C Programming

Objectives

  • Compile a C program using gcc
  • Understand basic C syntax
  • Know the difference between the standard data types
  • Experiment with printf and data types

Introduction

The goal of this semester is for you to build a strong foundation in C programming. C is a very important language that is still actively used today. The creators of C, Dennis Ritchie and Ken Thompson, are also the creators of Unix, the predecessor to the Linux system we are using in this class. A good understanding of how C and Unix work will provide large insight into how computers work in general.

// This is a single line comment.

/* 
This is a multi-line comment.
Any text that is between the slash-star and
the star-slash will be ignored.
*/

#include <stdio.h>

int main()
{
    printf("Hello, World!\n");
    return 0;
}

Above is a simple Hello World program written in C. The “Hello World” program is commonly used to demonstrate the basics of a programming language.

In your lab repository, create a new file called simple.c. This can be done using the File Explorer tab in VS Code, or from the terminal using the nano command (or a text editor of your choice. You can also create the file without a text editor using touch - google it for details). Inside the simple.c file, copy and paste the code above, then save and close the file.

We will use this program to explore the basics of creating, compiling, and running a C program. Read each section carefully and make sure to complete each step.

Procedure

Part 1: Exploring The Compilation Process

C is a compiled language, meaning that the code you write must be compiled into a binary executable before it can be executed. This compilation process is done by a program known as the compiler. In this class, we will use the gcc compiler (short for GNU Compiler Collection).

Compilers do more than simply convert a higher level language to machine language. Many compilers analyze the code being passed in and optimize it to be executed in the fewest amount of instructions possible. Let’s examine the steps compilers take to build an executable version of your program.

Step 1: Pre-processing

This step runs a pre-compiler program which handles special statements in your code called directives. Directives, which are denoted by the # sign, help decide which parts of a written program in C are included during the compilation process.

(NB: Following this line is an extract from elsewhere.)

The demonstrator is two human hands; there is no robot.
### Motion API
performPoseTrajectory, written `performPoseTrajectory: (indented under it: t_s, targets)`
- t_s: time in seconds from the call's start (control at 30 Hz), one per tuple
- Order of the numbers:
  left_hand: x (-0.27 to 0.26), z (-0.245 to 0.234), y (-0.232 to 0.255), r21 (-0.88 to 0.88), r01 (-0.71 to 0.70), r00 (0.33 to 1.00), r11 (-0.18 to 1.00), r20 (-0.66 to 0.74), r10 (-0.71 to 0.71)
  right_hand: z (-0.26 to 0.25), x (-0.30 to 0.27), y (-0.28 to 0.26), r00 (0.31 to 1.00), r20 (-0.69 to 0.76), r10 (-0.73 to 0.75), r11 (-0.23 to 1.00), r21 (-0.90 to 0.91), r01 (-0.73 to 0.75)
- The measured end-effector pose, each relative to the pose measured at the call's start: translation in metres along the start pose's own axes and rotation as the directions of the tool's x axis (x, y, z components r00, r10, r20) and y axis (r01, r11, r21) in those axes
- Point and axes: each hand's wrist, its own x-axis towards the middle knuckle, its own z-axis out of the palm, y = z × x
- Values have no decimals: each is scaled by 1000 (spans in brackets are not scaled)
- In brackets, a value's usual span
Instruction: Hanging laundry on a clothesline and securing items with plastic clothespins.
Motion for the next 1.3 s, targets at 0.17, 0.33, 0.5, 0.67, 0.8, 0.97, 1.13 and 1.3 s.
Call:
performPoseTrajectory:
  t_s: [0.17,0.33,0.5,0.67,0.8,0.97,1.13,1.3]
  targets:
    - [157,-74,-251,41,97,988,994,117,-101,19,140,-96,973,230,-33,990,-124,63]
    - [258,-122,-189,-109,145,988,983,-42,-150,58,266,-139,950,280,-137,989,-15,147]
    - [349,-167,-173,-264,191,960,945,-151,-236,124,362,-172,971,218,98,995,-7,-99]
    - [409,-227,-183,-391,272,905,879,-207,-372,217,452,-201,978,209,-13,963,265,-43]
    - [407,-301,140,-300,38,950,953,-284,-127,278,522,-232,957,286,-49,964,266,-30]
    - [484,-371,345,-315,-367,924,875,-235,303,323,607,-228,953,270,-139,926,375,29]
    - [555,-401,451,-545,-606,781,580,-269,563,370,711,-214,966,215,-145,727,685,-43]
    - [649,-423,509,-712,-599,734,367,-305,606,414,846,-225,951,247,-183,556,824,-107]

One of the most common directives is the #include directive, which “includes” an already existing file into your code. In our simple.c program, we have included the <stdio.h> library, which has several functions to assist with the “standard” inputs and outputs in your program (i.e. reading from your keyboard and writing to a terminal). This is also where the definition of the printf() function resides. Without including stdio.h, simple.c would not know what printf() was or where it was defined and thus would not be able to compile.

Some other interesting compiler directives are #define, #if/#else/#endif. Take a minute to look up what they mean for your lab quiz.

Generate a precompiled version of your simple.c code by running the following terminal command:

gcc -E simple.c > simple_preprocessed.txt

Look through the generated text file. While a lot has been added, the last few lines of the text file are your original code.

Step 2: Compiling

In this step, the compiler translates your pre-processed code into assembly language. Assembly is made up of instructions that can be executed by your computer processor. For example, all the instructions you will study in ECEn 224 use the x86 instruction set. All C programs can be compiled into some set of these instructions.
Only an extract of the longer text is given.